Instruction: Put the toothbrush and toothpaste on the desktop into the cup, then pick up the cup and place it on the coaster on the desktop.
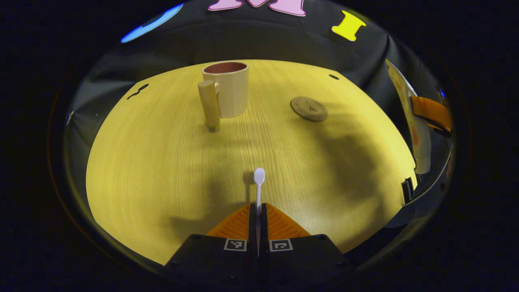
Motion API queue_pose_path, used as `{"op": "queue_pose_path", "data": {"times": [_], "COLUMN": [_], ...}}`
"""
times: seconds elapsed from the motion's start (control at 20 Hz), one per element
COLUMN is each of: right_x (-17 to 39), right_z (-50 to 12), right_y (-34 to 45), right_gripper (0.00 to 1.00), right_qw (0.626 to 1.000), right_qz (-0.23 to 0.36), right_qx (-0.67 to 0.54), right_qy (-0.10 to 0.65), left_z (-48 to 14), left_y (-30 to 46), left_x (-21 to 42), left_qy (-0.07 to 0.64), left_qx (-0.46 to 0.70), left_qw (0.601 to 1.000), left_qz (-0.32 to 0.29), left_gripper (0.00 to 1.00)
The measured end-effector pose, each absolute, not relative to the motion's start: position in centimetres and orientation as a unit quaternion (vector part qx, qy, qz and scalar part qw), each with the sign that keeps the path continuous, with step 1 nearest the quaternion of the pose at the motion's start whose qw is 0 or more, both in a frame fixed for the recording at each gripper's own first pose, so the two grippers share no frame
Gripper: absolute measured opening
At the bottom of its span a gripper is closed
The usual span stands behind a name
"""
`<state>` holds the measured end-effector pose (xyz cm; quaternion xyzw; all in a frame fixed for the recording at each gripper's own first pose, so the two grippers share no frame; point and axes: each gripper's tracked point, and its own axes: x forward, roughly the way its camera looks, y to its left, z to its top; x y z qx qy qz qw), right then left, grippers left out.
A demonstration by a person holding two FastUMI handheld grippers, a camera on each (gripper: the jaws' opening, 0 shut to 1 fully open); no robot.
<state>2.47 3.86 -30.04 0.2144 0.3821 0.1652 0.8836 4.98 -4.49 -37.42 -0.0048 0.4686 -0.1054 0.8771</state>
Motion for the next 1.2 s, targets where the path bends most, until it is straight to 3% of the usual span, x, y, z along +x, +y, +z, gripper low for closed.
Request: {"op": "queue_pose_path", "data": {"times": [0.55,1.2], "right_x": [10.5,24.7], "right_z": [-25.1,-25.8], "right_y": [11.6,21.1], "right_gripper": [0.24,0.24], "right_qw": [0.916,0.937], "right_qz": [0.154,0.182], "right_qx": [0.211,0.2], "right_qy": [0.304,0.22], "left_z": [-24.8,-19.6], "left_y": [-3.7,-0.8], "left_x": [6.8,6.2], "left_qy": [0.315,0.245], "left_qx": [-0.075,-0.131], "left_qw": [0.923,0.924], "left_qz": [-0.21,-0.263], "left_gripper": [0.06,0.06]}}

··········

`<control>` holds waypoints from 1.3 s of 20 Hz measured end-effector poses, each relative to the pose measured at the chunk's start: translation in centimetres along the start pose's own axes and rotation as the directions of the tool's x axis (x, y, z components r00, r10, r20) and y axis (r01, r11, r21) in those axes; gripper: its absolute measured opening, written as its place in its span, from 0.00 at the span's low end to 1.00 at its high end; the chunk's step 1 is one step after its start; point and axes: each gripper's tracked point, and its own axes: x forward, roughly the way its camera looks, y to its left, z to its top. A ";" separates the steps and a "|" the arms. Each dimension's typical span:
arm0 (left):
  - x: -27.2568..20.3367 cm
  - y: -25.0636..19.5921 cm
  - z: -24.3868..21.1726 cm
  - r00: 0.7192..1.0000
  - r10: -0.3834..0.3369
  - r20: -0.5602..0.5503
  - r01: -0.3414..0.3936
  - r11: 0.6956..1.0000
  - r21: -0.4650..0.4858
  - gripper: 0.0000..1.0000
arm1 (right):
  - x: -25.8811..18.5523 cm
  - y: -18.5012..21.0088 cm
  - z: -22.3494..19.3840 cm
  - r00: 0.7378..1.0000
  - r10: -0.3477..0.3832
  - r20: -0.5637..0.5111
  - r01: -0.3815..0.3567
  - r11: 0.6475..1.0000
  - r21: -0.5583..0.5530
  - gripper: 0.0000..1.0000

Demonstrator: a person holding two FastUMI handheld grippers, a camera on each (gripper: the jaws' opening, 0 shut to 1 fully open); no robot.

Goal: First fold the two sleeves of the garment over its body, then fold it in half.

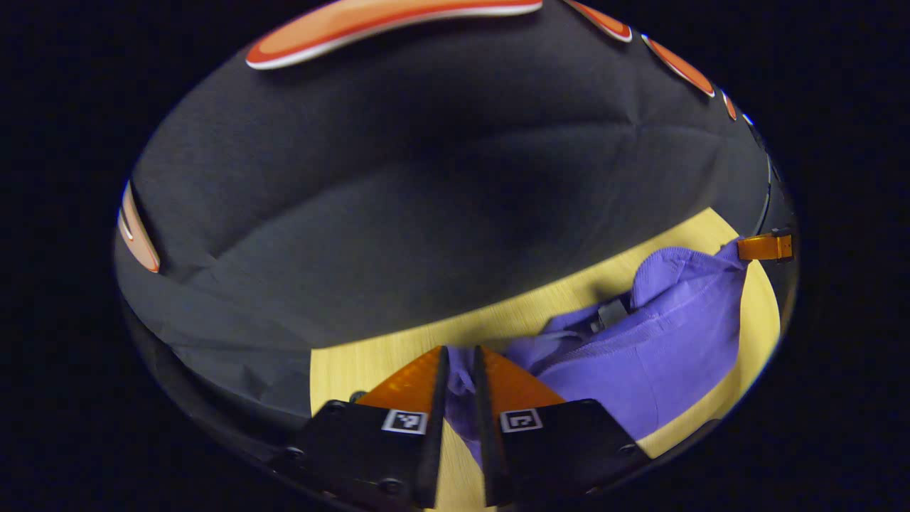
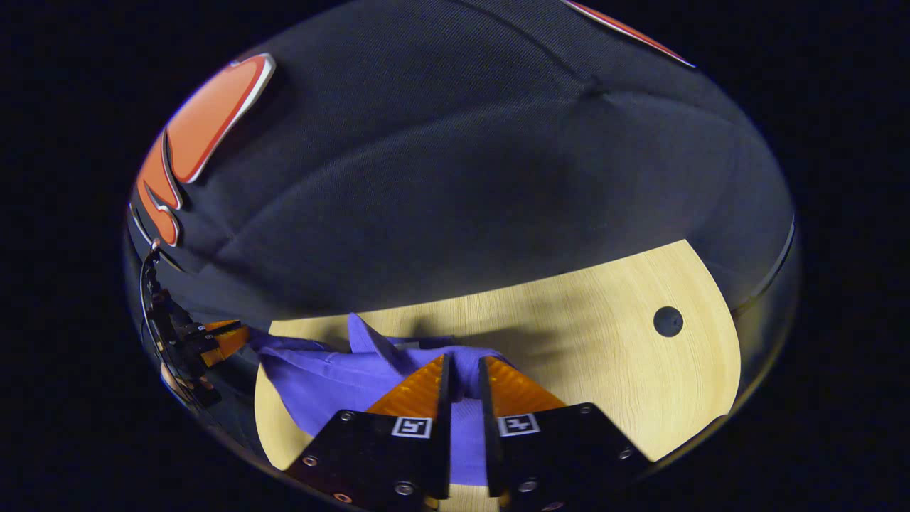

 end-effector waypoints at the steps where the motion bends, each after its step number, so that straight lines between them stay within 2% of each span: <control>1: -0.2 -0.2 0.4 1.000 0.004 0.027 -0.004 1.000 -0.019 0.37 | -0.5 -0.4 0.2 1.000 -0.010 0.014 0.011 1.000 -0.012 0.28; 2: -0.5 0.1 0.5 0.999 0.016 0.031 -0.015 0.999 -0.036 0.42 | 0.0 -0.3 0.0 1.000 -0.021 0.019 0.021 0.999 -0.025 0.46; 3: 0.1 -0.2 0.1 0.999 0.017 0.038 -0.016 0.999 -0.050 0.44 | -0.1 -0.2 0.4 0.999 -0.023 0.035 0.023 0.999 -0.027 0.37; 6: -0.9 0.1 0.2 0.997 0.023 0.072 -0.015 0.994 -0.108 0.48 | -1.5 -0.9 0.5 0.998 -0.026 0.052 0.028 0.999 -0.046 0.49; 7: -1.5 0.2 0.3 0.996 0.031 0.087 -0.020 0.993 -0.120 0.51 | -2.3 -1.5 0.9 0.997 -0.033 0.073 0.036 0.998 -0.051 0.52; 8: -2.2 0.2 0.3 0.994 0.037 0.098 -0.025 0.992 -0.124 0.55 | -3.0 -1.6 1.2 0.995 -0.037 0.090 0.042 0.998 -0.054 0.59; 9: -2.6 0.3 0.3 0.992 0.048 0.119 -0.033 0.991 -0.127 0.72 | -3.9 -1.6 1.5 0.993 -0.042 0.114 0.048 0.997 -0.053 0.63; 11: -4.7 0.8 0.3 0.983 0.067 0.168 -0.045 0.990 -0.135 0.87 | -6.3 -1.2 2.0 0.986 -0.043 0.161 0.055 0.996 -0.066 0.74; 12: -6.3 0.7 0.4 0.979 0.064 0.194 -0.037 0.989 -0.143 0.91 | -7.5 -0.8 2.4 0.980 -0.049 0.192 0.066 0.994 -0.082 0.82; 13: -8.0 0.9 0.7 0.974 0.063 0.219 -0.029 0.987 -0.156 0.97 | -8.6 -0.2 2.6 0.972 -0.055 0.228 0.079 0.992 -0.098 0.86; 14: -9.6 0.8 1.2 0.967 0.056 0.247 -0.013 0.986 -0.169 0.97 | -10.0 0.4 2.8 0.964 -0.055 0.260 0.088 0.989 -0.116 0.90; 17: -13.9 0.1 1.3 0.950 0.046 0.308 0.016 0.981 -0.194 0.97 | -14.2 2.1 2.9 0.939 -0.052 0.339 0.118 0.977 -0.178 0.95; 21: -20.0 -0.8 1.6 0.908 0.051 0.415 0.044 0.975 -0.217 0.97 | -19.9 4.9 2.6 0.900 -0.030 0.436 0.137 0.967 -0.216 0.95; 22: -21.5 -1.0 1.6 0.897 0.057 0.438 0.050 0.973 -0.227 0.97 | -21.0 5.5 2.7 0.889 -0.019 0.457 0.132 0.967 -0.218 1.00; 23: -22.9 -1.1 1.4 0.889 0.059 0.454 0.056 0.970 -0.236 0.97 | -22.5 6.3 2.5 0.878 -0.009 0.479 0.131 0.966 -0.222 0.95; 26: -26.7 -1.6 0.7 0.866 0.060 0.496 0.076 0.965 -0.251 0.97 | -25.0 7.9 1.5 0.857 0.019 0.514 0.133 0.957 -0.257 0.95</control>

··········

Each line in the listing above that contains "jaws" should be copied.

## [ANSWER BOX]
A demonstration by a person holding two FastUMI handheld grippers, a camera on each (gripper: the jaws' opening, 0 shut to 1 fully open); no robot.
Demonstrator: a person holding two FastUMI handheld grippers, a camera on each (gripper: the jaws' opening, 0 shut to 1 fully open); no robot.

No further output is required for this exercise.